Ce deuxième tome nous fait immanquablement penser à "L’homme qui marche" de Taniguchi, grâce à son rythme, à la douceur et à la sérénité qui se dégagent de ses histoires. Mais pourquoi comparer "Les roses trémières" avec le
manga cité plus haut quand j’aurais pu simplement dire qu’il me rappelait "Yahwari", le tome 1 de cette même série "La bicyclette rouge" ?! Rendons à César ce qui appartient à César !

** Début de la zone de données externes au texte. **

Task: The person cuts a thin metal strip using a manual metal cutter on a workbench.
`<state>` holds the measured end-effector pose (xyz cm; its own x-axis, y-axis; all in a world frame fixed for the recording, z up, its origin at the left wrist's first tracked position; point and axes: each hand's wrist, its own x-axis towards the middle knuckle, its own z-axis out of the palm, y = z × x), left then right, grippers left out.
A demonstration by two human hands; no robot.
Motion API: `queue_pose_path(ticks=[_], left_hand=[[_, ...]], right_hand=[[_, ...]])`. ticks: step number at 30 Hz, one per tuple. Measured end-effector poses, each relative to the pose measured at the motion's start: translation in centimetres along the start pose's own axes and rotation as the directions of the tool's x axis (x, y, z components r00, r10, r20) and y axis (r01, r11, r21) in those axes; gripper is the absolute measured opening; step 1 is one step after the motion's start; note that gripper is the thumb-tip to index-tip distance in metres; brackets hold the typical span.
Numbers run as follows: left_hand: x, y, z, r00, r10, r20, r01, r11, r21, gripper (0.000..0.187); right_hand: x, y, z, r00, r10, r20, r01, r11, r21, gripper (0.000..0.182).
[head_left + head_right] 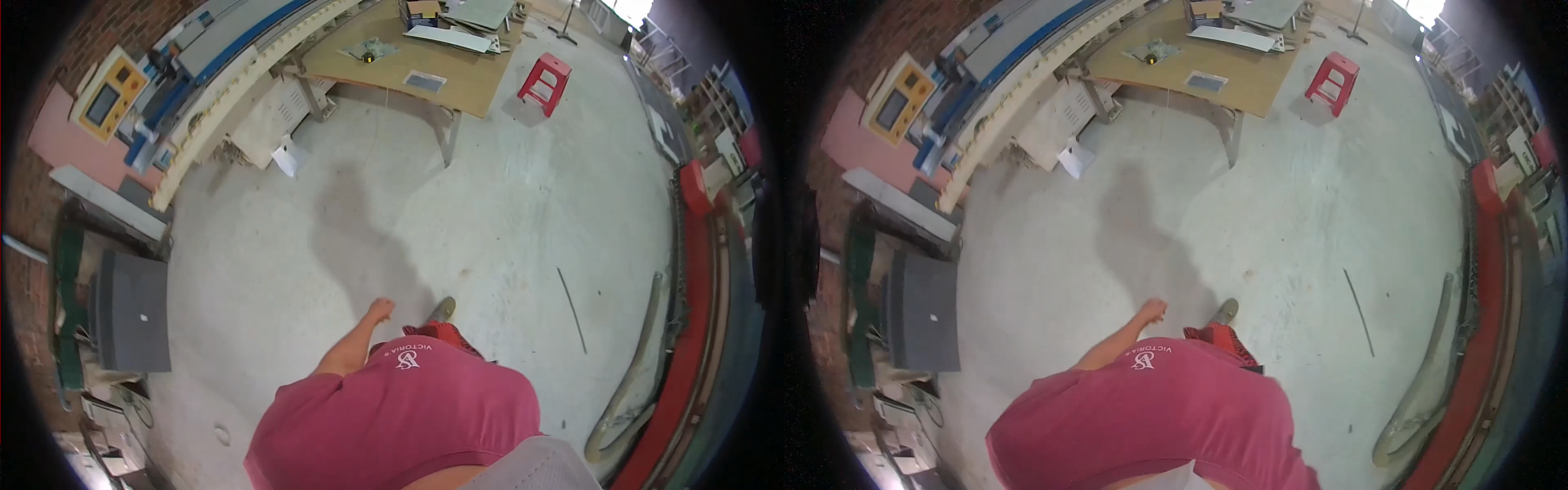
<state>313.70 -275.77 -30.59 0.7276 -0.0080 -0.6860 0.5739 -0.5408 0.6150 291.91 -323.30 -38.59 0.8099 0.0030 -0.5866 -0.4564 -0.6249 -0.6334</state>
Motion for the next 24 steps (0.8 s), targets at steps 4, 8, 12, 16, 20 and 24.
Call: queue_pose_path(ticks=[4,8,12,16,20,24], left_hand=[[1.5,2.8,-1.1,0.993,0.034,0.113,-0.056,0.978,0.202,0.041],[8.9,2.0,-0.2,0.985,0.001,0.171,-0.065,0.928,0.366,0.046],[16.1,9.9,0.8,0.984,-0.058,0.17,0.006,0.956,0.293,0.044],[26.5,21.1,1.9,0.945,-0.209,0.252,0.157,0.965,0.211,0.025],[37.0,33.9,-1.2,0.988,0.028,0.154,-0.085,0.923,0.376,0.028],[47.4,46.6,-5.1,0.996,0.081,-0.028,-0.077,0.987,0.139,0.037]], right_hand=[[12.6,-1.4,-10.4,0.975,-0.224,-0.004,0.22,0.96,-0.175,0.029],[22.1,-15.7,-23.9,0.976,0.195,-0.096,-0.148,0.92,0.363,0.047],[31.9,-21.9,-31.4,0.984,0.134,-0.12,-0.077,0.915,0.395,0.047],[41.0,-18.4,-34.5,0.991,0.121,-0.059,-0.104,0.966,0.235,0.047],[38.4,-23.7,-39.5,0.966,0.258,0.027,-0.246,0.877,0.412,0.046],[41.7,-23.7,-45.3,0.922,0.383,-0.06,-0.307,0.816,0.49,0.045]])
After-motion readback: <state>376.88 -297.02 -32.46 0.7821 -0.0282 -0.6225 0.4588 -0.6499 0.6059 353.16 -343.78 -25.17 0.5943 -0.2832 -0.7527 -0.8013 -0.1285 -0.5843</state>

En effet, si l’on a réussi lors de la lecture du premier tome, à accepter le style de dessin qui ne plaira pas forcément à tout le monde, on retrouvera avec bonheur cette série poétique que les éditions Paquet nous ont fait découvrir.

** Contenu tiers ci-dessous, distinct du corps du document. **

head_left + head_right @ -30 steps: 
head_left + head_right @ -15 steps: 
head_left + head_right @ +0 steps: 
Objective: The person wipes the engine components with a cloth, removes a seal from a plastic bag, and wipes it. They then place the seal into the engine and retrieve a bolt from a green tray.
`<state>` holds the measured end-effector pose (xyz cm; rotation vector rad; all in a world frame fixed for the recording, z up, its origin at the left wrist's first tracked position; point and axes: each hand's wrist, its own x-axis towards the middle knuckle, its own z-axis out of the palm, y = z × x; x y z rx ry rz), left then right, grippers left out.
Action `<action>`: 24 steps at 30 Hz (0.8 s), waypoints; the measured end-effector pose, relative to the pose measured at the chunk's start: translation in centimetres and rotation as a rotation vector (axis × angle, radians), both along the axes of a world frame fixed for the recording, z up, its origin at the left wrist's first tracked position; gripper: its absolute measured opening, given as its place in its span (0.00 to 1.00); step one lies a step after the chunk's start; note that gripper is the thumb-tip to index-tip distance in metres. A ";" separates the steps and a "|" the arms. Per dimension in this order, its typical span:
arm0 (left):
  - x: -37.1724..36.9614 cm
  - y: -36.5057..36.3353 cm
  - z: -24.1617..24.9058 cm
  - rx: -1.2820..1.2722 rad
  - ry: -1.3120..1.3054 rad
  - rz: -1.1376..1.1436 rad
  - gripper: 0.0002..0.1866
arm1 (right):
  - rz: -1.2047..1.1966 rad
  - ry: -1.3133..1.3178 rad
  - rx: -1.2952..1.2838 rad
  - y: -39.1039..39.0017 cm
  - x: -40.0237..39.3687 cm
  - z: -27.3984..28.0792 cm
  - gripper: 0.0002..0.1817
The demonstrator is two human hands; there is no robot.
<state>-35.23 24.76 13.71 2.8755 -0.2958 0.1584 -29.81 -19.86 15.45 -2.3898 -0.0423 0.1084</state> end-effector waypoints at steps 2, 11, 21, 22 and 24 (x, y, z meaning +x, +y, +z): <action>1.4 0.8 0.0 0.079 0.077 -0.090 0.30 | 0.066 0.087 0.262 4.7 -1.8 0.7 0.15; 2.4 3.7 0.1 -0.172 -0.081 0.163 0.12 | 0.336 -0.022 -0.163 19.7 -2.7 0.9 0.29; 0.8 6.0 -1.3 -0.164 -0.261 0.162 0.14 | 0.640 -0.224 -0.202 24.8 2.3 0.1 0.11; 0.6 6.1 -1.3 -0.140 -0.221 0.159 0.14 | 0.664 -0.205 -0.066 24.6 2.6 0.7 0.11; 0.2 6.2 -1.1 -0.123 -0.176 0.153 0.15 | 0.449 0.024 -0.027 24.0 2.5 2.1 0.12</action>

Chapitrée en saisons à l’intérieur desquelles on trouve de nombreuses saynètes, cette BD, tout comme elle l’avait fait avec le tome 1, nous fait vivre auprès de personnages pleins de sagesse. Souvent, je me suis fait la remarque qu’on pourrait retrouver ce genre de situations, de conversations, dans la bouche d’une brochette de vieux provençaux qui squatteraient un banc sur un bord du boulodrome, à l’ombre protectrice d’un arbre filtrant un plein soleil, refaisant le monde avec une saine et intelligente malice.

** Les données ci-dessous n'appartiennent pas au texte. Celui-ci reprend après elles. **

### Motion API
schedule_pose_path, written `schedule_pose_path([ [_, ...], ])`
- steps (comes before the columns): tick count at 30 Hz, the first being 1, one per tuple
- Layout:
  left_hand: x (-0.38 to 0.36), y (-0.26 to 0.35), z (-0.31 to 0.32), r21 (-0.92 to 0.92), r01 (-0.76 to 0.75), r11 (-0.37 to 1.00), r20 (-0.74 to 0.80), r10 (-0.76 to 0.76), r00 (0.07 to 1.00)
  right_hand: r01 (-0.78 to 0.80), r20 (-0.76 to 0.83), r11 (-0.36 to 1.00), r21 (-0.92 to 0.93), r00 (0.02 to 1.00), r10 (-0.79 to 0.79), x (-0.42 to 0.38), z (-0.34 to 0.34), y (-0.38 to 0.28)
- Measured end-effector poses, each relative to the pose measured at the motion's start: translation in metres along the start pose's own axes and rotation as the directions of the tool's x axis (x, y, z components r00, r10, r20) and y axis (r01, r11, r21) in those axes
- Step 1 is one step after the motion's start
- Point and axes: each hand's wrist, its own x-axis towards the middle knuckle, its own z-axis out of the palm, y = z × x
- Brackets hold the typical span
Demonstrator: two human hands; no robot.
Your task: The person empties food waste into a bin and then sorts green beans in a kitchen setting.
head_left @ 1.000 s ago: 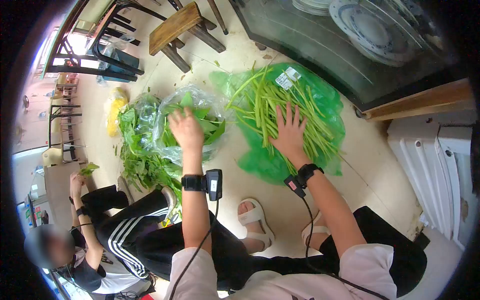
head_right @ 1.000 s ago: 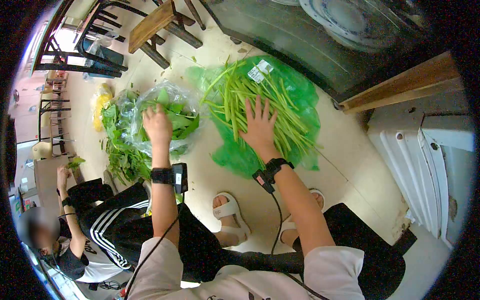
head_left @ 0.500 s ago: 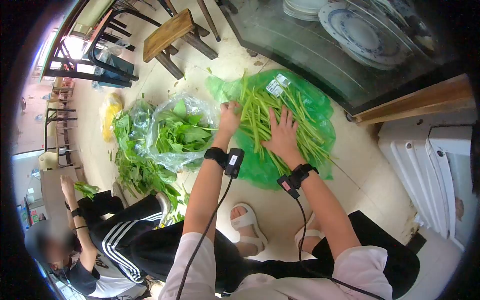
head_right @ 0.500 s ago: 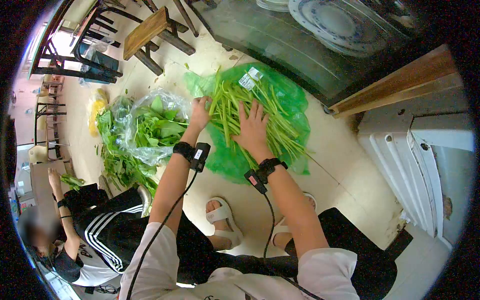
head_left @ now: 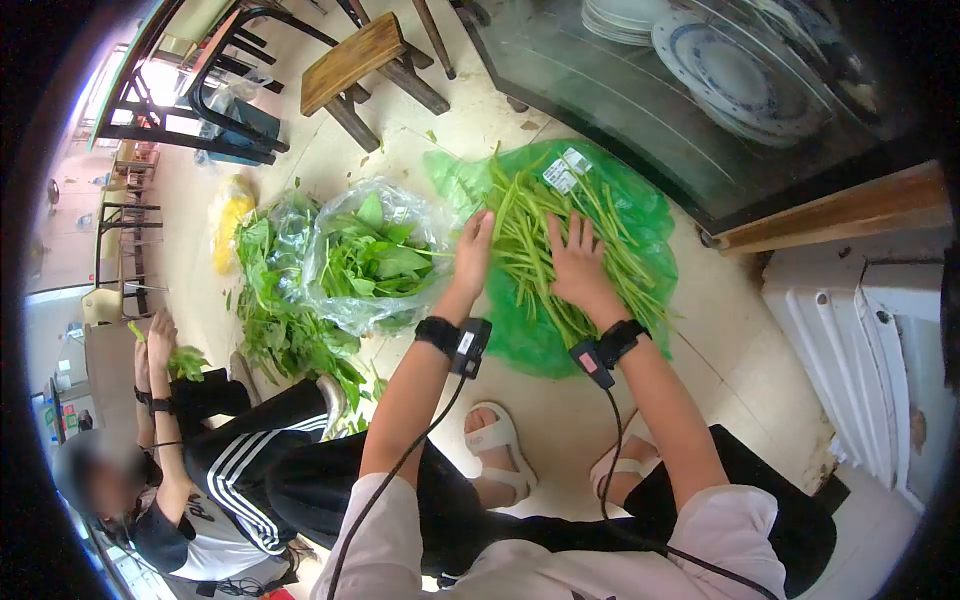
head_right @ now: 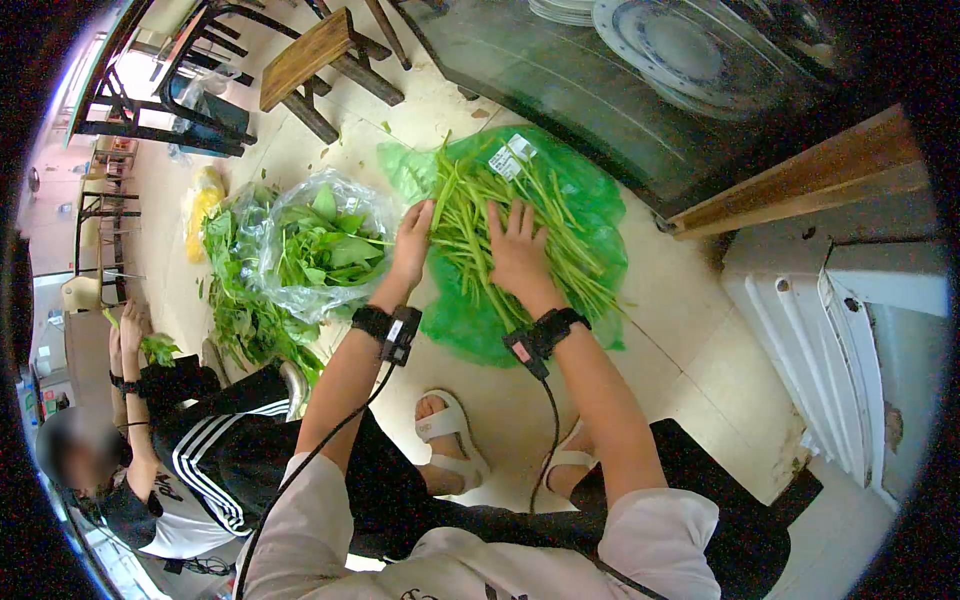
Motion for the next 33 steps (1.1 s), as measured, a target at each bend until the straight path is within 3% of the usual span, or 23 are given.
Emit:
schedule_pose_path([
  [1, -0.001, 0.014, 0.005, -0.024, 0.026, 0.999, -0.032, -0.027, 0.999, 0.015, -0.019, 0.999, -0.039, 1.0, -0.016, 0.0, 0.002, -0.001],
  [4, 0.019, 0.002, 0.007, 0.372, -0.207, 0.905, 0.097, 0.184, 0.978, -0.008, -0.017, 0.999, -0.031, 1.0, 0.007, -0.003, 0.0, -0.009],
  [5, 0.018, 0.005, 0.009, 0.464, -0.273, 0.843, 0.042, 0.287, 0.957, -0.01, -0.049, 0.999, -0.037, 0.999, 0.008, -0.002, 0.003, -0.01],
  [7, 0.014, 0.009, 0.014, 0.644, -0.356, 0.676, -0.029, 0.488, 0.873, -0.019, -0.11, 0.999, -0.045, 0.994, 0.014, -0.002, 0.009, -0.011],
  [8, 0.005, 0.025, 0.017, 0.729, -0.413, 0.546, -0.038, 0.635, 0.772, -0.028, -0.13, 0.997, -0.065, 0.991, 0.019, -0.001, 0.016, -0.009],
  [11, -0.023, 0.057, 0.013, 0.797, -0.417, 0.437, 0.115, 0.568, 0.815, -0.022, -0.047, 1.0, 0.019, 0.999, 0.023, 0.003, 0.01, -0.005],
  [14, -0.058, 0.05, 0.023, 0.889, -0.124, 0.441, 0.049, 0.178, 0.983, -0.014, 0.263, 0.994, 0.11, 0.965, -0.016, 0.011, -0.021, 0.009],
  [17, -0.073, 0.012, 0.041, 0.897, -0.267, 0.351, 0.246, 0.105, 0.964, 0.007, 0.437, 0.938, 0.345, 0.884, -0.167, 0.035, -0.018, 0.046],
  [18, -0.078, 0.01, 0.049, 0.89, -0.286, 0.355, 0.263, 0.112, 0.958, -0.038, 0.475, 0.884, 0.465, 0.853, -0.214, 0.046, -0.024, 0.054],
  [21, -0.092, 0.004, 0.072, 0.871, -0.358, 0.335, 0.31, 0.189, 0.932, -0.292, 0.473, 0.823, 0.488, 0.88, 0.032, 0.043, -0.021, 0.034],
  [23, -0.105, 0.001, 0.079, 0.873, -0.4, 0.278, 0.308, 0.32, 0.896, -0.291, 0.369, 0.92, 0.263, 0.911, 0.183, 0.026, -0.021, -0.002],
  [24, -0.111, -0.007, 0.079, 0.875, -0.398, 0.274, 0.308, 0.321, 0.896, -0.295, 0.303, 0.945, 0.144, 0.922, 0.242, 0.019, -0.019, -0.015],
  [26, -0.123, -0.014, 0.075, 0.881, -0.396, 0.26, 0.31, 0.315, 0.897, -0.244, 0.208, 0.967, 0.074, 0.952, 0.225, 0.013, -0.011, -0.024],
  [29, -0.134, -0.004, 0.045, 0.723, -0.607, 0.329, 0.511, 0.336, 0.791, -0.232, 0.123, 0.973, 0.015, 0.966, 0.228, 0.011, -0.004, -0.026],
  [32, -0.12, -0.039, 0.011, 0.516, -0.59, 0.621, 0.427, 0.411, 0.806, -0.232, 0.102, 0.972, -0.043, 0.967, 0.235, 0.014, -0.001, -0.023],
  [33, -0.111, -0.044, 0.008, 0.607, -0.392, 0.691, 0.218, 0.329, 0.919, -0.238, 0.101, 0.969, -0.06, 0.965, 0.243, 0.014, -0.002, -0.025],
])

Comment pourrait-on ne pas sourire, ne pas être touché par des histoires comme "Les gradés", "La pizza", "les photos" ou encore celle où tout rappelle une partition de musique à notre facteur sifflotant ? Comment pourrait-on être insensible à cette autre histoire, par exemple, dans laquelle le receveur principal de la poste va remplacer son facteur en formation ?
Ce
manhwa est très "zen" ;-) En cela il est finalement très à la mode et pourrait bien être votre roue de secours lorsqu’il s’agira de trouver une idée de cadeau pour quelqu’un qui vous est cher mais à qui vous ne sauriez plus quoi offrir pour être original.